■ WHAT YOU WILL DO:
Once the line holding "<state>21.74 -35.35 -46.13" is found in the listing below, write it out and each later line exactly, up to and including the one holding "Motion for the".
....
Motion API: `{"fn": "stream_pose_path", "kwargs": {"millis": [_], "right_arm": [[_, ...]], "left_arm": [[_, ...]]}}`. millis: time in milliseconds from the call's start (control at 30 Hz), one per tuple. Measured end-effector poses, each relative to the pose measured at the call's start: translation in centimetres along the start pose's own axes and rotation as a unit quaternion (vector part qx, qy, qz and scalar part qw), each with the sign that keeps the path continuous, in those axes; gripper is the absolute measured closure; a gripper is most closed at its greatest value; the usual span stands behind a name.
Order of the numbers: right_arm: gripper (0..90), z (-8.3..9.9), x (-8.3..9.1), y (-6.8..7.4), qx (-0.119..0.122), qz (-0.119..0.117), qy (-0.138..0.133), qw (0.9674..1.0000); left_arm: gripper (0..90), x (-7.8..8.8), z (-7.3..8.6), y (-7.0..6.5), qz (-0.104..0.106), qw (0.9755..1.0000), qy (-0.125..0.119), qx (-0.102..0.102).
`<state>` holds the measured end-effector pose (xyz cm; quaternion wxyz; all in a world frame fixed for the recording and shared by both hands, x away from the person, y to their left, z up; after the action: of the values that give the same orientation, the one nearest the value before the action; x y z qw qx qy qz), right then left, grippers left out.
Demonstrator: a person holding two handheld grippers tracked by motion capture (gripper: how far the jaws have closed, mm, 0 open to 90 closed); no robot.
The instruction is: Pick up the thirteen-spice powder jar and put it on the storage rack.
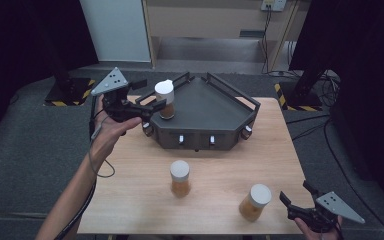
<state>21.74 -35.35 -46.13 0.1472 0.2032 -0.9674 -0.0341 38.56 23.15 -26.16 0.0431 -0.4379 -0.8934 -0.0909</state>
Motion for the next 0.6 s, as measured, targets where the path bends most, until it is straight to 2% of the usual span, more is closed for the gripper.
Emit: {"fn": "stream_pose_path", "kwargs": {"millis": [67, 133, 200, 233, 600], "right_arm": [[7.9, 0.0, 0.0, 0.0, 0.000, 0.000, 0.000, 1.0000], [7.9, 0.0, 0.0, 0.0, 0.000, 0.000, 0.000, 1.0000], [7.9, 0.0, 0.0, 0.0, 0.001, 0.000, 0.000, 1.0000], [7.9, 0.0, 0.0, 0.0, 0.001, 0.000, 0.000, 1.0000], [7.9, 0.0, 0.0, 0.1, 0.002, -0.001, 0.001, 1.0000]], "left_arm": [[2.6, 1.0, 0.6, -0.4, 0.006, 1.0000, -0.002, 0.000], [2.4, 1.3, 0.9, -0.5, 0.007, 1.0000, -0.003, 0.001], [2.2, 2.7, 2.1, -1.0, 0.010, 0.9999, -0.006, 0.006], [2.1, 2.7, 2.1, -1.0, 0.010, 0.9999, -0.006, 0.006], [2.1, 6.4, 7.1, -2.5, -0.015, 0.9998, -0.002, 0.010]]}}
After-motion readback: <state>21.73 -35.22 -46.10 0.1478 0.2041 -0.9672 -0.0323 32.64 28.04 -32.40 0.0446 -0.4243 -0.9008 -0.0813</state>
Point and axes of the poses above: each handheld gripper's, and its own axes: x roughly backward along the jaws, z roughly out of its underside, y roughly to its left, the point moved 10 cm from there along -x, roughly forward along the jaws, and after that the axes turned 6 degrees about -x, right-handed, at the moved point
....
■ PROBLEM SOLUTION:
<state>21.74 -35.35 -46.13 0.1472 0.2032 -0.9674 -0.0341 38.56 23.15 -26.16 0.0431 -0.4379 -0.8934 -0.0909</state>
Motion for the next 0.6 s, as measured, targets where the path bends most, until it is straight to 2% of the usual span, more is closed for the gripper.

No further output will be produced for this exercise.